As Jillian Segal denied the undeniable at the Bondi Royal Commission this week, not much is changing in Gaza, and Trump’s Board of Peace stands by idly. Cathy Peters with the latest.

In a move that’s been largely unreported here, Hamas announced earlier this week that it would dissolve its governing Emergency Committee with the resignation of its acting leader.

This move has been recognised as an attempt to hasten the transfer of administrative authority to the Trump-appointed Board of Peace’s National Committee for the Management of Gaza (NCAG), a body of Palestinian technocrats, assembled and waiting in Cairo to manage public administration, security, recovery and transition throughout the Gaza Strip as part of the agreed ceasefire plan.

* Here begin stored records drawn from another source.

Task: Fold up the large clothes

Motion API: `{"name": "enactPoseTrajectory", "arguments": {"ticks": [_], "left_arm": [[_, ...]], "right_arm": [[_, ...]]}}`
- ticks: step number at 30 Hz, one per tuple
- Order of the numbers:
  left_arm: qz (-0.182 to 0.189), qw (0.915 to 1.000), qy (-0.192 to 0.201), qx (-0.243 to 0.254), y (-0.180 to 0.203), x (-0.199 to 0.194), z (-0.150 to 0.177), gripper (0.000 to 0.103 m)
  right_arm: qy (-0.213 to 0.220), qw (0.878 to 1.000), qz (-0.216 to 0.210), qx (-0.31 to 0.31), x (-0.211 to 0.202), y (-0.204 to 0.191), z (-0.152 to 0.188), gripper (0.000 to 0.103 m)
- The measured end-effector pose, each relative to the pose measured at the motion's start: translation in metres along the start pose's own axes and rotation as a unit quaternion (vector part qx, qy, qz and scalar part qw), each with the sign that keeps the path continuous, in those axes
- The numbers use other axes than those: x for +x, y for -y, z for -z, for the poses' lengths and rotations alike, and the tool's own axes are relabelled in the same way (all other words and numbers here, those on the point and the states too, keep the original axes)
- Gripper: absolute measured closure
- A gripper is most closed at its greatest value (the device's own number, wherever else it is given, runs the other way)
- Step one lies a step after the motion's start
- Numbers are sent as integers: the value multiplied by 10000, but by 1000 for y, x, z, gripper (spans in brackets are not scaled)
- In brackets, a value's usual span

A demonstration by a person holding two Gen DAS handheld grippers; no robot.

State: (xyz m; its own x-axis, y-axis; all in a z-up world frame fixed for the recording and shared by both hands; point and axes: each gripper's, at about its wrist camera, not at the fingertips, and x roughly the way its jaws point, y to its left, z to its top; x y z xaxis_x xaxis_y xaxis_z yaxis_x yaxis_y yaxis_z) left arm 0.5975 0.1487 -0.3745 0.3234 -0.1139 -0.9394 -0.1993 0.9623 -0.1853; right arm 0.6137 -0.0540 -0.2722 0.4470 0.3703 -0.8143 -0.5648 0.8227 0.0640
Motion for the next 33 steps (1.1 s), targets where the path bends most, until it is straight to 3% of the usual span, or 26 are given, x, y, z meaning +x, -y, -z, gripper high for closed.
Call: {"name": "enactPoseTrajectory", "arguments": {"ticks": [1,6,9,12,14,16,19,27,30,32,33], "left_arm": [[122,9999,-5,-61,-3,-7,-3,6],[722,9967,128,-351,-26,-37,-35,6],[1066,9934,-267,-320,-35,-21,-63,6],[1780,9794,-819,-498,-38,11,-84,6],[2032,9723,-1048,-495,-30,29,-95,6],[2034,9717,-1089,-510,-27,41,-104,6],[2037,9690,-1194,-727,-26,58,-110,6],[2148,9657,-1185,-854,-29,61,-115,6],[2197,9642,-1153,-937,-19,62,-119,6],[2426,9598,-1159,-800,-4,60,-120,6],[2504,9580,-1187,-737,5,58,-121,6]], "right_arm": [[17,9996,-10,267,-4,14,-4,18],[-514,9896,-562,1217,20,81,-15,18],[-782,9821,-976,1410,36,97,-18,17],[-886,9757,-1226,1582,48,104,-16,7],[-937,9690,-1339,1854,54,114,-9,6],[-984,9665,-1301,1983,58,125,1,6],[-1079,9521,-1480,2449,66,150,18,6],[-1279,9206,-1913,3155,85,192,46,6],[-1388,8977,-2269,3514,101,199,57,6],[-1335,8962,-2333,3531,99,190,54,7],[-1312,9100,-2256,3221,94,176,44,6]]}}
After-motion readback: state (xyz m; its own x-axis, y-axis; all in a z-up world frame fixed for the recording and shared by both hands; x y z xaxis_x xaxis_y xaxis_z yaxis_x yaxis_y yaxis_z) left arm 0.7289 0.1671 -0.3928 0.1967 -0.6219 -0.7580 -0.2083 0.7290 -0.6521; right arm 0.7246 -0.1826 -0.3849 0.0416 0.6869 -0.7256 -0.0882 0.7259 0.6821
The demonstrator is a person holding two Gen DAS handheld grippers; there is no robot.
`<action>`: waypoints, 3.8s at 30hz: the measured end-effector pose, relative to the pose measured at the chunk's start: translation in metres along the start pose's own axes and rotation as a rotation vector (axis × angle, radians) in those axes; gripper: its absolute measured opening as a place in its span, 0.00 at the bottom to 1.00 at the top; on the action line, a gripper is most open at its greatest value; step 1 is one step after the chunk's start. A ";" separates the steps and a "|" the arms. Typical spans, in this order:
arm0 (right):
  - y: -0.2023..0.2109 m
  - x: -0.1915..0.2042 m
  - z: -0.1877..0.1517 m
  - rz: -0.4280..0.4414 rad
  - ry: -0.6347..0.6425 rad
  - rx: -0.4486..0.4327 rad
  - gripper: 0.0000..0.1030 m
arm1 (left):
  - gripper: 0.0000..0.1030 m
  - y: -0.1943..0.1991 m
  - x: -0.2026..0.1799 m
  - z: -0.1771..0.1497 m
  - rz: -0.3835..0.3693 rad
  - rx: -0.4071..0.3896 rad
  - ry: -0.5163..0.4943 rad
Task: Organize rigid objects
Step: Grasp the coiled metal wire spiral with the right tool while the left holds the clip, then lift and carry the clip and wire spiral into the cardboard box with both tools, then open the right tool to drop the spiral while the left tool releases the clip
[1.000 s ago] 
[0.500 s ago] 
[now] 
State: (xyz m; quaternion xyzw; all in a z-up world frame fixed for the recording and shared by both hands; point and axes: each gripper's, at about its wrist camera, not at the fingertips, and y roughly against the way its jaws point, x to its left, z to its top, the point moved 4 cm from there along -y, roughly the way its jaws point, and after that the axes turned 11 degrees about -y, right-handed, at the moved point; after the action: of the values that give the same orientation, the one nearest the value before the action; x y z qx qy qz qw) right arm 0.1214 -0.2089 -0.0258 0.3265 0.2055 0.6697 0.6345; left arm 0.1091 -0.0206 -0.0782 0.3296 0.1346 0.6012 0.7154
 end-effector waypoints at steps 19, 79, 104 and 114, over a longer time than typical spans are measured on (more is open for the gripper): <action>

However, despite being established in January this year, the NCAG has not yet been given access to enter Gaza by the Board of Peace or Israel.

Trump’s controversial Board of Peace predictably dismissed Hamas’ move, stating that the NCAG is not yet in a position to take on this role while Hamas retains control of weapons. Hamas maintains that while Israel is still killing Palestinians, it will not disarm.

Nine months since the Gaza ceasefire and Trump’s 20-point peace plan of October 2025, conditions throughout the Strip have remained unlivable and deadly for Palestinians, with more than 1000 killed by Israeli forces and more than 3,500 injured.

Parents stay awake all night in their tents to stop rats feeding on their children.

The amount of humanitarian aid is far short of what is required, and there is a trickle of medical evacuations despite some 16,500 Palestinians needing urgent medical transfer out of Gaza.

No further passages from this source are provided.